Each line of the data below that carries the word "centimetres" needs to be copied.

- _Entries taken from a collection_
----------
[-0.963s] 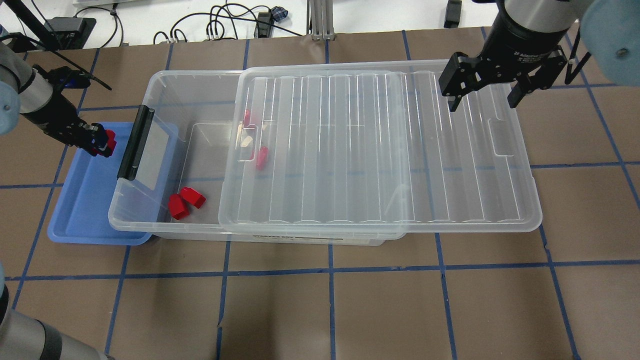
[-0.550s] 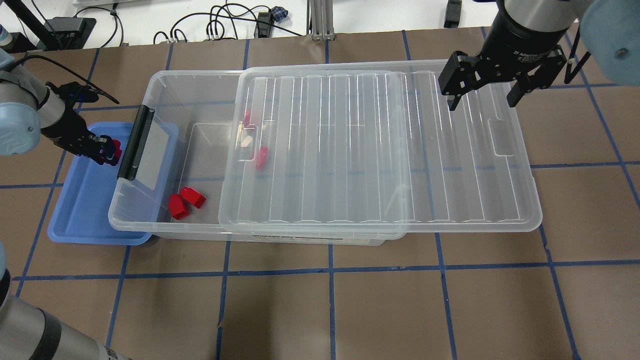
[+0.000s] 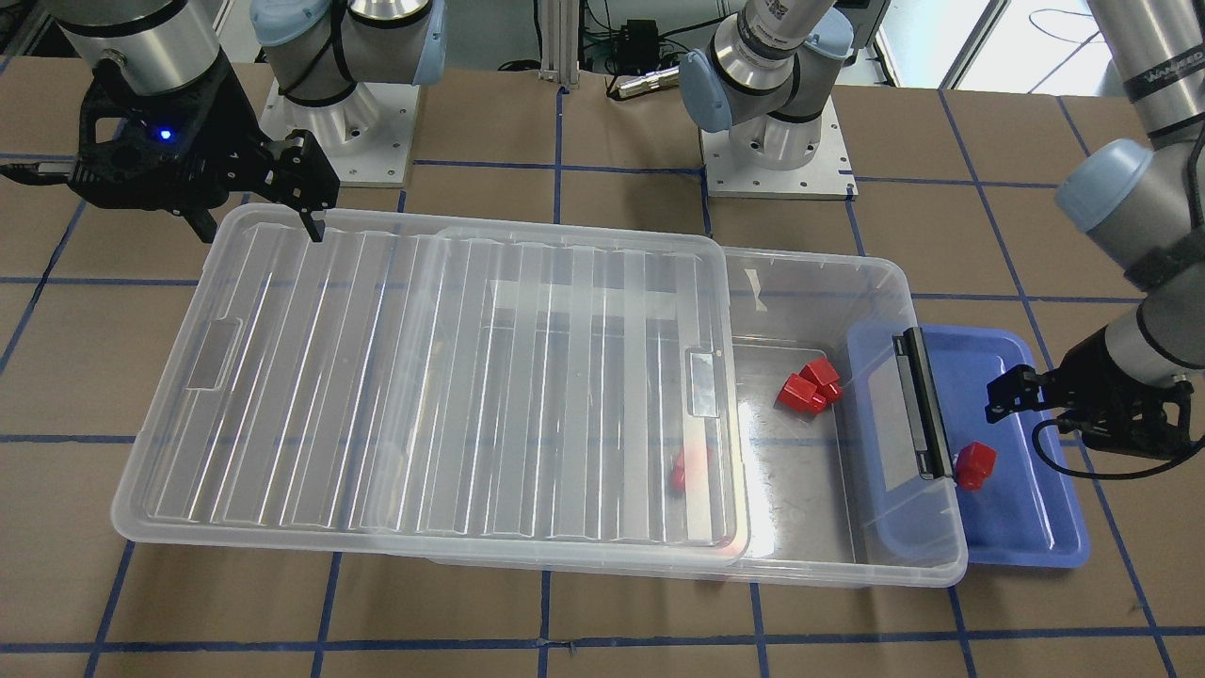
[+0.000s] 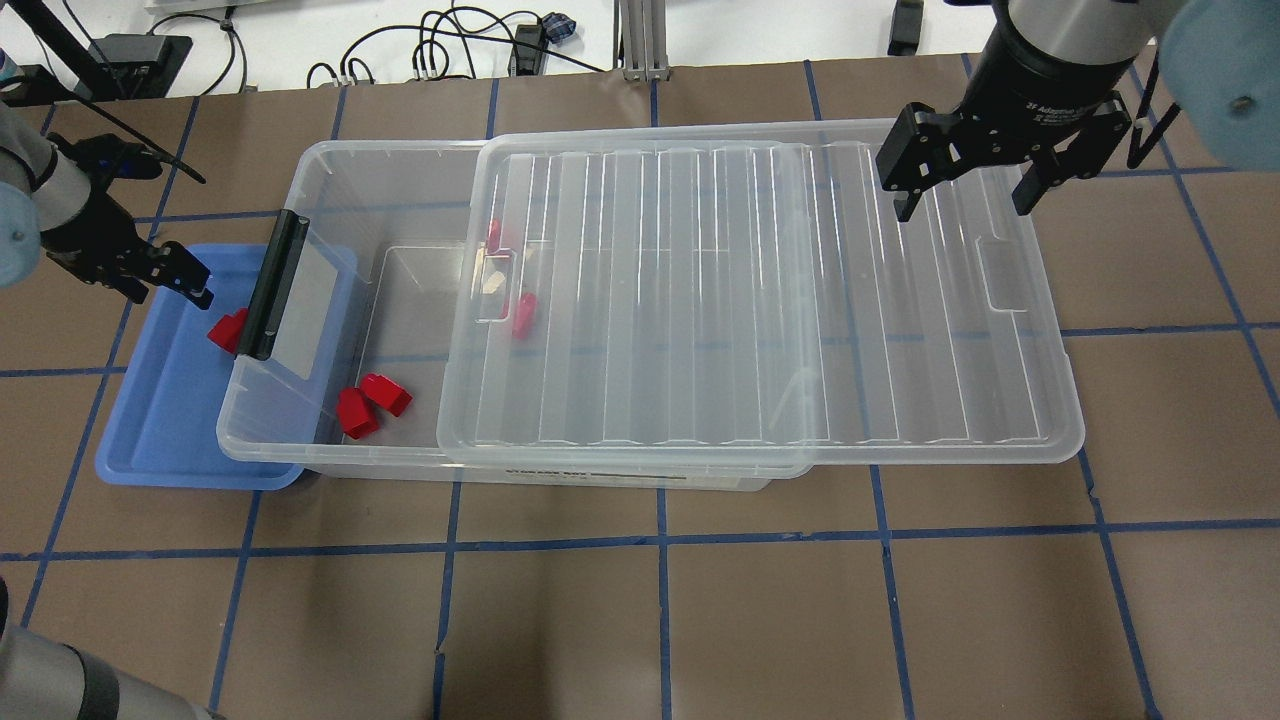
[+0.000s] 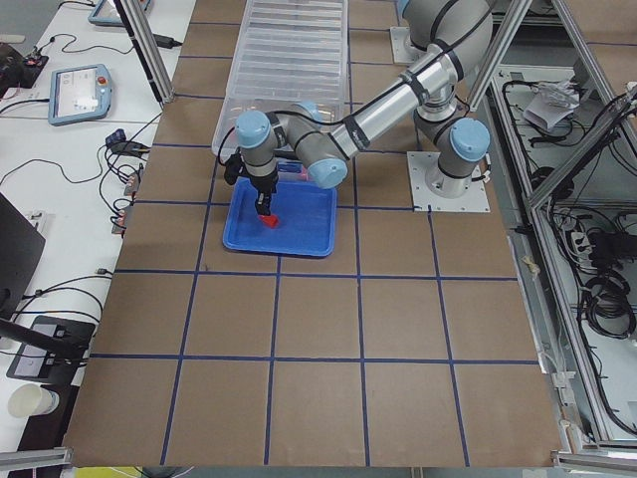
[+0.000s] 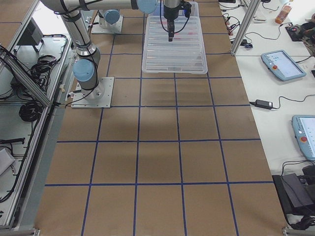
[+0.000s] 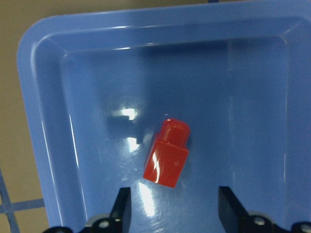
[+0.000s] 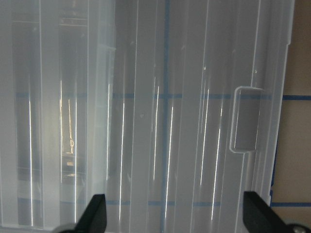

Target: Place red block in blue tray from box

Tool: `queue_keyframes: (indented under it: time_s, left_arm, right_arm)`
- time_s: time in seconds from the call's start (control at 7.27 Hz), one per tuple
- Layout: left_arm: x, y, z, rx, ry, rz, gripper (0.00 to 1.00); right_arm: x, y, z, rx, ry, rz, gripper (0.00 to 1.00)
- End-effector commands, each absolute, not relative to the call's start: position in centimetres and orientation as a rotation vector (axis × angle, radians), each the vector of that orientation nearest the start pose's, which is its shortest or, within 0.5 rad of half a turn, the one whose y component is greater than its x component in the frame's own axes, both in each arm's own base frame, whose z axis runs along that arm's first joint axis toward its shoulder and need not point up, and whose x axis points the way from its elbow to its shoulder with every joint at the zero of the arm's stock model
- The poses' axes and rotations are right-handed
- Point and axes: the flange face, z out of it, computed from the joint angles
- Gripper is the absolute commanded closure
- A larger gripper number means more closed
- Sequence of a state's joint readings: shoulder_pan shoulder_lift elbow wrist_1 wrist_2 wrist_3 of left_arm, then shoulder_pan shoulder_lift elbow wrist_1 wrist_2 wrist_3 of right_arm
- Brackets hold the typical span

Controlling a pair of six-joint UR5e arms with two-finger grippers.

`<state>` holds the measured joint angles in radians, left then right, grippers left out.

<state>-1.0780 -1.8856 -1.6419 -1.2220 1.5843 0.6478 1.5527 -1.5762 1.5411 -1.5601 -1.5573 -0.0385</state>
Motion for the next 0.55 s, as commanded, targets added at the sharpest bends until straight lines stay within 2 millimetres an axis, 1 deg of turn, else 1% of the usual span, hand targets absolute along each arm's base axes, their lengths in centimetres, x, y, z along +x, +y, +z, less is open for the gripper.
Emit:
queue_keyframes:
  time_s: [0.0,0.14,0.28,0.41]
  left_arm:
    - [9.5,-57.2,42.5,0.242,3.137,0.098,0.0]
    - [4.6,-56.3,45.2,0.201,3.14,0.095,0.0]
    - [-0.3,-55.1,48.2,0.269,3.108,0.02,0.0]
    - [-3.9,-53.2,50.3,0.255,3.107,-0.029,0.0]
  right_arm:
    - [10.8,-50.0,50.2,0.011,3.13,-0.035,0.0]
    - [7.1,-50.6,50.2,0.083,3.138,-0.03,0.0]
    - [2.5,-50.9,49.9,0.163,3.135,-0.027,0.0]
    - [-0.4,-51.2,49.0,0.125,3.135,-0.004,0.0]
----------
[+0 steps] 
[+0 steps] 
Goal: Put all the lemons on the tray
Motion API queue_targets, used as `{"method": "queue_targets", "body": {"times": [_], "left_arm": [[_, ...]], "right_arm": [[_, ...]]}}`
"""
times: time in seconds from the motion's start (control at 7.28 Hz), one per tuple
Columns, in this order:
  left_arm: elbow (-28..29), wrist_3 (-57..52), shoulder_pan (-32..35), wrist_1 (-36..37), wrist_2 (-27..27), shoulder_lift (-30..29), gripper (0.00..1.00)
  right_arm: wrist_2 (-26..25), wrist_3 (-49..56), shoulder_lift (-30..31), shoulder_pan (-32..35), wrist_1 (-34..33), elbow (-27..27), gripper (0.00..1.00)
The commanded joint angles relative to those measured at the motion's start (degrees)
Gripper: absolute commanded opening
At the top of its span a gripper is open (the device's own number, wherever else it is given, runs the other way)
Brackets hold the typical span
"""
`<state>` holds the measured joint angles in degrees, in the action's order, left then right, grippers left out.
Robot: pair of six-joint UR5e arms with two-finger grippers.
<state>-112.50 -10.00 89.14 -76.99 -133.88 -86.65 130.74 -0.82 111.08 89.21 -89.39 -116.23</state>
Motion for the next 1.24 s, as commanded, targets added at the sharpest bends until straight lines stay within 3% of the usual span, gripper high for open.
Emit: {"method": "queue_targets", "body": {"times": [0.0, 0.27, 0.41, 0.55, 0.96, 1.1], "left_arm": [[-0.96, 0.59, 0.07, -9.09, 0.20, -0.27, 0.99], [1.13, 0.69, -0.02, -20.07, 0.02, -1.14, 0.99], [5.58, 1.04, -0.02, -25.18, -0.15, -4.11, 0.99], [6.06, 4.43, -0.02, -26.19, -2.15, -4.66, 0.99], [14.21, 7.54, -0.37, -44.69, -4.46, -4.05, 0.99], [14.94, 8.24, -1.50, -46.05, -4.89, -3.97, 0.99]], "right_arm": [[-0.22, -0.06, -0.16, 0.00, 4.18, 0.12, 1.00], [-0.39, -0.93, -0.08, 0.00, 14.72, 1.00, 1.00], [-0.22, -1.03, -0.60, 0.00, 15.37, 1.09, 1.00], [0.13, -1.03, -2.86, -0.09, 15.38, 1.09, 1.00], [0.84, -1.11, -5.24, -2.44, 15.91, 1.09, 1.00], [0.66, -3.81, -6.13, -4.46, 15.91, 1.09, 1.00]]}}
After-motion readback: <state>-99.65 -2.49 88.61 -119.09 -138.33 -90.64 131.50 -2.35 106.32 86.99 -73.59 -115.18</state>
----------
- _Expected answer_
- End-effector commands, each absolute, not relative to the call's start: position in centimetres and orientation as a rotation vector (axis × angle, radians), each the vector of that orientation nearest the start pose's, which is its shortest or, within 0.5 rad of half a turn, the one whose y component is greater than its x component in the frame's own axes, both in each arm's own base frame, whose z axis runs along that arm's first joint axis toward its shoulder and need not point up, and whose x axis points the way from its elbow to its shoulder with every joint at the zero of the arm's stock model
Motion for the next 0.55 s, as commanded, targets added at the sharpest bends until straight lines stay within 2 millimetres an axis, 1 deg of turn, else 1% of the usual span, hand targets absolute along each arm's base axes, their lengths in centimetres, x, y, z along +x, +y, +z, less is open for the gripper.

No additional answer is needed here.